Ce dernier a forcé la porte-fenêtre d’un fast-food avec un cric un soir d’août 2015. N’ayant pas trouvé d’argent, ce père de deux garçons, âgé de 29 ans, a fait demi-tour et s’apprêtait à sortir lorsqu’il a été touché par environ sept balles de policiers.

Ces derniers ont dit que M. Alderman avait levé son cric vers eux, confondu avec un fusil. Une vidéo de surveillance montre toutefois l’homme s’accroupissant pour passer par la porte-fenêtre lorsqu’il est propulsé en arrière par les coups de feu.

Jorge Ramirez avait 34 ans et cinq enfants lorsqu’il est mort il y a quatre ans, criblé de balles de policiers. Il était en liberté surveillée et avait accepté de jouer un rôle d’informateur pour amener des agents vers un suspect recherché.

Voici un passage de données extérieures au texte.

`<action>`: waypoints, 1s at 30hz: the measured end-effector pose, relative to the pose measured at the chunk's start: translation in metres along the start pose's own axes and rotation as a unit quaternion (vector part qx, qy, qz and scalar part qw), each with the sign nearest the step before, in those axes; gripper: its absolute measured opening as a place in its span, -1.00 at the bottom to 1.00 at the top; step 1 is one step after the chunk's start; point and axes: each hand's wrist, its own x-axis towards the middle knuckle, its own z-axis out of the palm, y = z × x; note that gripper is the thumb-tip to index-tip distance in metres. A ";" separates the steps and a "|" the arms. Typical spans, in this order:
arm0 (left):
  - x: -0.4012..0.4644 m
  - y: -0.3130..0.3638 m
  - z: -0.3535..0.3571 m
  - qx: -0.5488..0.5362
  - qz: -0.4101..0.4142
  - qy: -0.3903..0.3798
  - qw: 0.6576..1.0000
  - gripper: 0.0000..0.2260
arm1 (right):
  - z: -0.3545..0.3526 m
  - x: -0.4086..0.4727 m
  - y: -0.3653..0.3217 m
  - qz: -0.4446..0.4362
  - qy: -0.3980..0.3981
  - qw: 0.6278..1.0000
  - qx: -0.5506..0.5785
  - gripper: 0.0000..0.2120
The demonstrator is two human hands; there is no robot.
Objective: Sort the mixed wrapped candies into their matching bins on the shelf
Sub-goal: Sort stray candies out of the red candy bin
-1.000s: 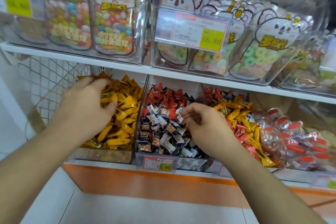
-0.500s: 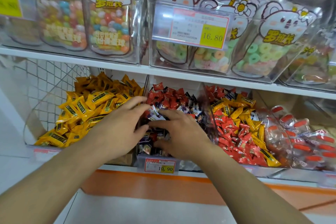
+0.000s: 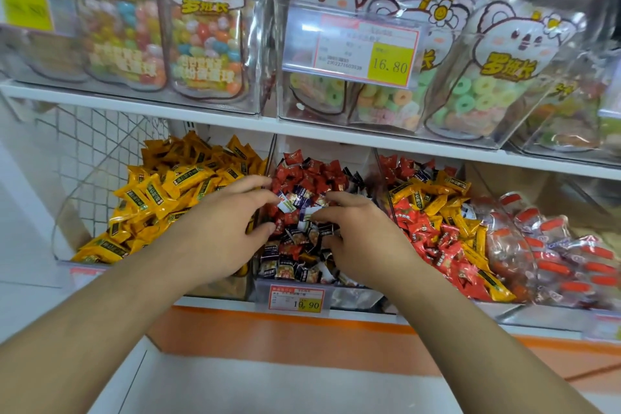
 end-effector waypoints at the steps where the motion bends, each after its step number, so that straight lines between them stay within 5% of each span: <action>1: -0.001 0.000 0.000 0.003 0.003 0.008 1.000 -0.62 | -0.001 -0.003 -0.001 -0.009 0.011 1.000 0.008 -0.58; 8: -0.010 0.014 0.008 -0.001 0.006 0.022 1.000 -0.67 | 0.004 -0.017 -0.008 -0.048 -0.029 0.998 0.026 -0.81; 15: -0.006 0.013 0.012 -0.007 -0.004 0.020 1.000 -0.67 | 0.015 -0.003 -0.006 -0.006 -0.048 0.999 -0.017 -0.68; 30: -0.002 0.011 0.008 -0.021 0.000 0.009 1.000 -0.72 | 0.020 0.003 -0.004 0.023 -0.023 0.998 0.056 -0.84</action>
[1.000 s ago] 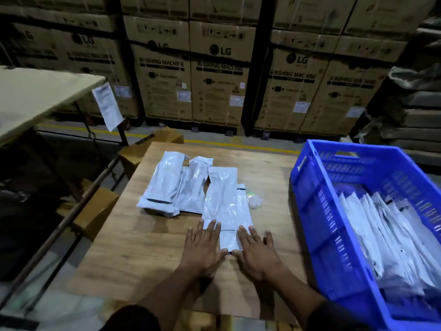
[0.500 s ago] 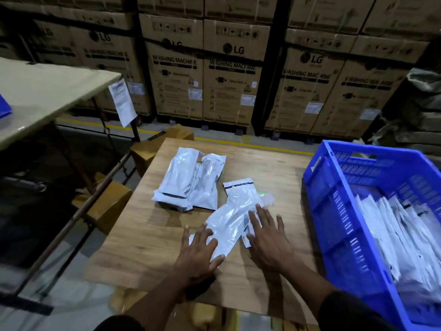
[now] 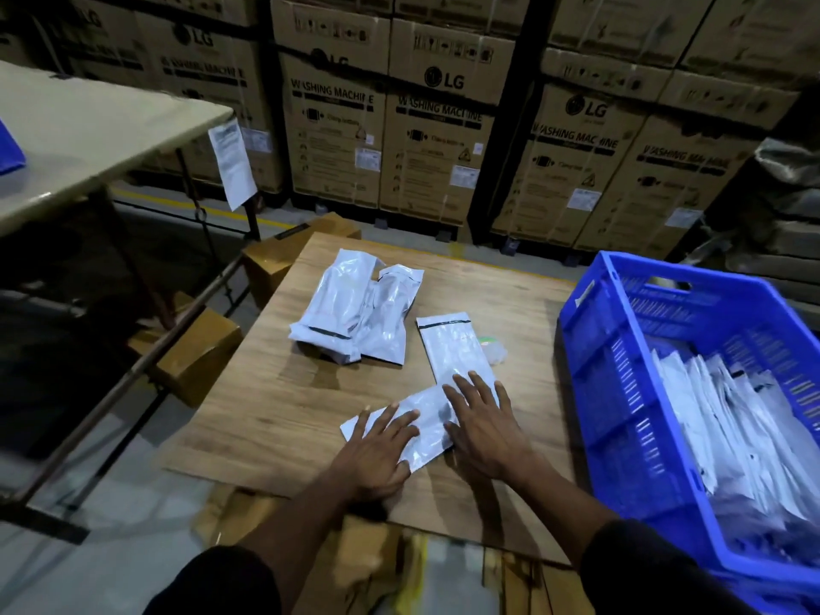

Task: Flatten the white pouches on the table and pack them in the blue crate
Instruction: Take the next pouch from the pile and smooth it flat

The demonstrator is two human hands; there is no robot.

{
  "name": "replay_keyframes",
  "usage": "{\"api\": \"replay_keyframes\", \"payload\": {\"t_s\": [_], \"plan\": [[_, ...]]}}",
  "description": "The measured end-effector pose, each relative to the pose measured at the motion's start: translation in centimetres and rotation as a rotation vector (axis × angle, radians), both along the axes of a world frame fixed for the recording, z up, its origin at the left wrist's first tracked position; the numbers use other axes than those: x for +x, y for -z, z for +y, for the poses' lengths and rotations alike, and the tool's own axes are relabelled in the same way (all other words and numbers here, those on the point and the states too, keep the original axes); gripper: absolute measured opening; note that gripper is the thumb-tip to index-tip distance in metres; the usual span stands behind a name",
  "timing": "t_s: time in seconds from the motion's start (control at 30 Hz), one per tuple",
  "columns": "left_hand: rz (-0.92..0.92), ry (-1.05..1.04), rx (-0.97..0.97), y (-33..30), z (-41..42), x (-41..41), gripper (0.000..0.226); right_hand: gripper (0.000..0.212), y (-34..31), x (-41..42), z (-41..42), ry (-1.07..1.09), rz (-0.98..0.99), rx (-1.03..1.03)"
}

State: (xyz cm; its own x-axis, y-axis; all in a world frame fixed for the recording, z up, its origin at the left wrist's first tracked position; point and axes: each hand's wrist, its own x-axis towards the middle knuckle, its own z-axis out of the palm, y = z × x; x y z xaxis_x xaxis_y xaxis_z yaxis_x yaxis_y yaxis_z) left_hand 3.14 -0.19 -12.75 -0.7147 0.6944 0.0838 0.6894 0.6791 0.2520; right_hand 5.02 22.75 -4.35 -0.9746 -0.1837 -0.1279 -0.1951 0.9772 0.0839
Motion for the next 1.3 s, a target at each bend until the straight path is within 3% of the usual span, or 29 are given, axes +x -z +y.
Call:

L’opération s’est terminée en bain de sang sur un parking.

 

M. Ramirez n’avait pas d’arme et « s’attendait à ce que la police le protège, au lieu de cela ils l’ont tué », confie son père, « hanté » par la mort de son fils, depuis sa maison où sont dressés trois autels à sa mémoire.

« C’est le far west » dans cette région en proie à « un forte consommation de méthamphétamine et une ségrégation économique » et « les forces de l’ordre ont l’habitude de s’en tirer », déplore Josth Stenner, militant de l’association de droits civiques « Faith in the valley ».

Les familles dénoncent un manque de transparence, des mois pour obtenir un rapport de police, des intimidations et aucune conséquence: les méthodes policières sont toujours jugées conformes lors d’enquêtes internes, comme dans la plupart des cas similaires aux Etats-Unis.

Leticia De La Rosa a passé un accord avec la ville et obtenu 400.000 dollars – en s’appuyant sur le fait qu’un policier avait joué avec le cadavre de James en le « chatouillant ». La famille Alderman attend un procès en juillet et celle de Jorge Ramirez veut aussi « obtenir justice ».

Les polices du comté de Kern et de Bakersfield se disent prêtes à appliquer les réformes suggérées par le procureur.

En attendant, s’insurge Joe Arambulo, « il y a beaucoup de familles brisées ».